I think that A Christmas Carol is actually a modern retelling of the story of Zacchaeus of "wee little man" fame from the Gospel of Luke, chapter 19. According to the song, poor vertically challenged Zacchaeus wants to see Jesus and solves his problem by climbing a tree. Jesus surprises him by inviting himself over to Z's house. What the song doesn't tell you is that our friend Z here is a tax collector. Tax collectors were hated at that time because not only did they collect taxes from the oppressed people of Israel to go in the coffers of the oppressing Romans, but tax collectors made their living by collecting extra. They got rich from charging their own people an exorbitant "handler's fee." That's why "tax collectors and sinners" usually went together in the mind of people at the time.

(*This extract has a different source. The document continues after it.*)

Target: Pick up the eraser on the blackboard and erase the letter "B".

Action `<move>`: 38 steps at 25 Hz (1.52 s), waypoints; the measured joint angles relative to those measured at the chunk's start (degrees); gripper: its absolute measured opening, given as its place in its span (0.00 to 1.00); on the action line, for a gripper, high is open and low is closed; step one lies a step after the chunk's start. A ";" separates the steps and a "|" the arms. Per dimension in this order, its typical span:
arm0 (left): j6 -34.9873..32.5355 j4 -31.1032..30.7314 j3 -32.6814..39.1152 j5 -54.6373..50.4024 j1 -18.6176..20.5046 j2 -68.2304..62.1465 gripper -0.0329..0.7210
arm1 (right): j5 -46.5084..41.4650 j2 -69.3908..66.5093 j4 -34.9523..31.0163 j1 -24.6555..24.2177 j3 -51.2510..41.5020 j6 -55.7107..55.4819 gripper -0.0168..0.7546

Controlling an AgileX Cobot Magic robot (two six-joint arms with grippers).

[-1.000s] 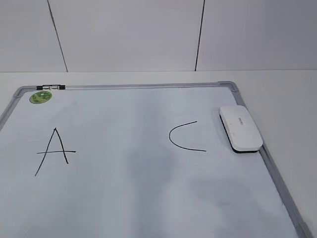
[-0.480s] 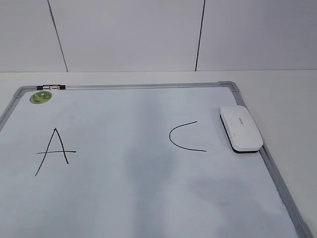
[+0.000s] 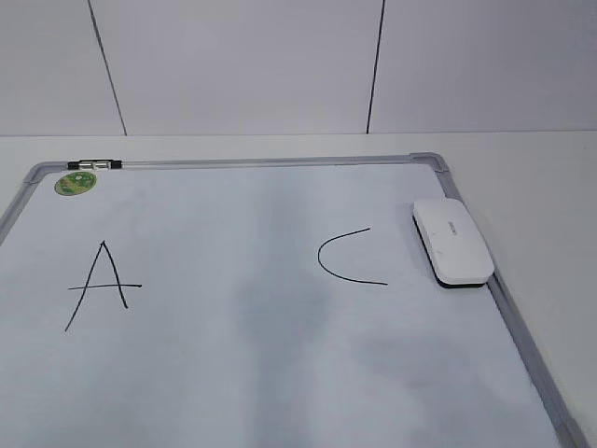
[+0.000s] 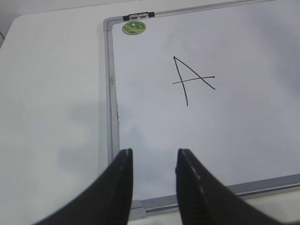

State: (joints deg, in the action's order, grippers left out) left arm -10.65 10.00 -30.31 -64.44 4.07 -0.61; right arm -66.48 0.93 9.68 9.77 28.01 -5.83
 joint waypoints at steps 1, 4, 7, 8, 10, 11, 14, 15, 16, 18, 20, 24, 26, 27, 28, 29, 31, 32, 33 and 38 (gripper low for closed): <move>0.00 0.00 0.00 0.00 -0.57 0.00 0.36 | 0.00 0.00 0.00 0.00 0.00 0.00 0.71; 0.00 0.00 0.00 0.11 -2.93 0.00 0.36 | 0.00 0.00 0.00 0.00 0.00 0.00 0.71; 0.00 0.00 0.00 0.09 -6.02 0.00 0.36 | 0.00 0.00 0.00 0.00 0.00 0.00 0.71; 0.00 0.08 0.00 0.09 -7.26 0.00 0.36 | 0.00 0.00 0.00 0.00 0.00 0.00 0.71; 0.00 0.08 0.00 0.09 -9.46 0.00 0.36 | 0.00 0.00 0.00 0.00 0.00 0.00 0.71; 0.00 0.08 0.00 0.13 -10.41 0.00 0.36 | 0.00 0.00 0.00 0.00 0.00 0.00 0.71; 0.00 0.08 0.00 0.23 -11.63 0.00 0.36 | 0.00 0.00 0.00 0.00 0.00 0.00 0.71; 0.00 0.08 0.00 0.23 -11.76 0.00 0.36 | 0.00 0.00 0.00 0.00 0.00 0.00 0.71; 0.00 0.12 0.00 0.23 -11.76 0.00 0.36 | 0.00 0.00 0.00 -0.04 0.00 0.00 0.71; 0.00 0.33 0.00 0.23 -11.76 0.00 0.36 | 0.00 0.00 0.00 -0.13 0.00 0.00 0.71; 0.00 0.58 0.00 0.27 -11.76 0.00 0.36 | 0.00 0.00 0.00 -0.13 0.00 0.00 0.71; 0.00 0.81 0.00 0.36 -11.76 0.00 0.36 | 0.00 0.00 0.00 -0.13 0.00 0.00 0.71; 0.00 0.81 0.00 0.36 -11.76 0.00 0.36 | 0.00 0.00 0.00 -0.13 0.00 0.00 0.71; 0.00 0.81 0.00 0.36 -11.76 0.00 0.36 | 0.00 0.00 0.00 -0.13 0.00 0.00 0.71; 0.00 0.81 0.00 0.36 -11.76 0.00 0.36 | 0.00 0.00 0.00 -0.13 0.00 0.00 0.71; 0.00 0.81 0.00 0.36 -11.76 0.00 0.36 | 0.00 0.00 0.00 -0.13 0.00 0.00 0.71; 0.00 0.81 0.00 0.36 -11.76 0.00 0.36 | 0.00 0.00 0.00 -0.13 0.00 0.00 0.71; 0.00 0.81 0.00 0.36 -11.76 0.00 0.36 | 0.00 0.00 0.00 -0.13 0.00 0.00 0.71; 0.00 0.81 0.00 0.36 -11.76 0.00 0.36 | 0.00 0.00 0.00 -0.13 0.00 0.00 0.71; 0.00 0.81 0.00 0.36 -11.76 0.00 0.36 | 0.00 0.00 0.00 -0.13 0.00 0.00 0.71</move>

Luke tells us that Z was RICH. (Hmmmm, sound a little familiar?) What the song also doesn't say is what happened next:
All who saw it began to grumble and said, “He has gone to be the guest of one who is a sinner.” Zacchaeus stood there and said to the Lord, “Look, half of my possessions, Lord, I will give to the poor; and if I have defrauded anyone of anything, I will pay back four times as much.” Then Jesus said to him, “Today salvation has come to this house, because he too is a son of Abraham. For the Son of Man came to seek out and to save the lost.” (Luke 19:7-10)
Remember for a moment Pre-Ghost Scrouge and his attitude toward the poor and needy in a nutshell:
“If they would rather die, . . . they had better do it, and decrease the surplus population.”
Now note his actions toward the needy Cratchet family Post-Ghost:
Scrooge was better than his word. He did it all, and infinitely more; and to Tiny Tim, who did not die, he was a second father. He became as good a friend, as good a master, and as good a man, as the good old city knew, or any other good old city, town, or borough, in the good old world.
In the Muppet version, Scrooge (a rich and powerful man in London) is seen giving a generous donation to a fund for the homeless, giving gifts at a nursing home, and giving his long-suffering assistant a generous raise while providing his family (and it looks like the entire community) a sumptuous Christmas feast. Hmmm, sound familiar?
“My soul magnifies the Lord, and my spirit rejoices in God my Savior,
for he has looked with favor on the lowliness of his servant.
Surely, from now on all generations will call me blessed;
for the Mighty One has done great things for me, and holy is his name.
His mercy is for those who fear him from generation to generation.
He has shown strength with his arm; he has scattered the proud in the thoughts of their hearts.
He has brought down the powerful from their thrones, and lifted up the lowly;
he has filled the hungry with good things, and sent the rich away empty.
He has helped his servant Israel, in remembrance of his mercy,
according to the promise he made to our ancestors,
to Abraham and to his descendants forever." (Luke 1:46-55)
Scrooge clearly experienced a salvific conversion event, (like Zacchaeus) and he will never be the same. He is using the wealth that he had greedily squeezed out of everyone he could take advantage of, and using it to repay the damage it had done. He was a person in power but began to use that power to help people. Salvation came to the house of Scrooge that day, and in the process he gained the family that he might have had but lost. The message that I take away from this tale is that no one is beyond redemption. And that is the power of a good story.
So the next time you roll your eyes at yet another adaptation or a corny reference to this Christmas classic (it's so tempting I know!) think on this wise but oft overlooked Christmas sermon by Tiny Tim, as retold by Mr. Cratchet:
"[Tiny Tim] told me, coming home, that he hoped the people saw him in the church, because he was a cripple, and it might be pleasant to them to remember upon Christmas Day, who made lame beggars walk, and blind men see.”